In view of the controversial results, the selection of tooth shape based on gender lacks adequate scientific support and reliability. In the case of doubt, Nold et al. recommend selecting central incisors with an oval shape, as there is a greater probability of correlation with the natural teeth than when other tooth shapes are considered, independently of patient gender [33].

With regard to smile width, our results indicate a greater prevalence of exposure to the second premolar (61.4%), in agreement with the observations of other authors [29, 31]. However, Tjan and Miller [19] found the highest prevalence to correspond to exposure to the first premolar (48.6%). A possible explanation for this discrepancy is that these authors analyzed a sample (North Americans aged between 20 and 30 years) different from our own. Moreover, they found that only 4% of the subjects exposed their upper first molars when smiling – this finding being clearly different from the 20% recorded in our series.
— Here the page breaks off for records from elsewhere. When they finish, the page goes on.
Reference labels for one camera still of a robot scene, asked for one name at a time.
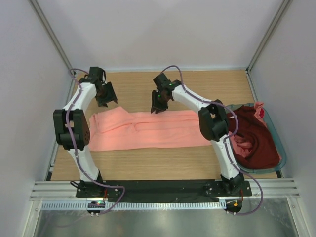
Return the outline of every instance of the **teal basket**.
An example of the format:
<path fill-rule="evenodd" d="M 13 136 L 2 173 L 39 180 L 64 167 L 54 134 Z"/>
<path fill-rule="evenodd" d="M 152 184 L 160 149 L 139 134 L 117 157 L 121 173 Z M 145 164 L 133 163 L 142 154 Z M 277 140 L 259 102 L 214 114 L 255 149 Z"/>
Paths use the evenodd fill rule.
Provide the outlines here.
<path fill-rule="evenodd" d="M 234 110 L 240 108 L 243 105 L 245 105 L 245 106 L 254 106 L 253 103 L 248 103 L 248 104 L 242 104 L 242 105 L 228 105 L 227 107 L 229 107 L 230 109 L 232 109 L 234 111 Z M 274 127 L 268 112 L 265 109 L 264 109 L 264 111 L 265 111 L 265 114 L 264 114 L 264 117 L 263 117 L 263 121 L 267 124 L 267 128 L 268 128 L 269 132 L 272 135 L 273 142 L 275 143 L 276 149 L 277 149 L 278 153 L 281 155 L 282 159 L 280 160 L 279 164 L 276 167 L 273 167 L 273 168 L 270 168 L 270 169 L 248 169 L 248 168 L 245 168 L 242 165 L 240 165 L 238 163 L 238 161 L 236 160 L 238 166 L 243 171 L 245 171 L 247 173 L 255 173 L 255 174 L 272 173 L 272 172 L 281 170 L 286 164 L 286 153 L 285 153 L 285 150 L 284 150 L 283 145 L 281 143 L 281 140 L 280 140 L 280 138 L 279 138 L 279 136 L 277 134 L 276 128 Z"/>

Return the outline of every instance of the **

Aesthetic restoration of the visible posterior teeth may prove necessary in order to secure a harmonious outcome [49]. This is an important factor when planning anterior restorations, since consideration is required of both smile width and the number of teeth exposed. Variations in smile width allow for a broad range of situations considered to be aesthetically agreeable [50].

The results obtained in relation to the curve of the upper lip indicate a predominance of high lip curves (47%). Similar findings have been made in other studies such as that published by Hulsey [51], though in contrast Nold et al. [33] and Liang et al. [21] recorded a greater frequency of straightened curves. The differences with respect to Liang et al. [21] are probably due to the fact that their sample consisted of Chinese individuals, and ethnicity may play an important role in this regard.

Conclusions

The different aesthetic parameters must be efficiently integrated in clinical practice, since a range of disciplines are implicated in patient management (restoration, prostheses, orthodontics, periodontics). No significant gender differences were observed in relation to the parameters studied, with the exception of the smile line, which was found to be higher in females than in males. The population studied has a maxillary interincisal midline centered with the facial midline, a consonant arc of the smile, an upward lip curve, a medium smile line, with exposure to the second premolar, and an oval tooth shape. The present study may serve as a guide for dental professionals in orthodontics, restorative dentistry or prosthetic rehabilitation, among other fields.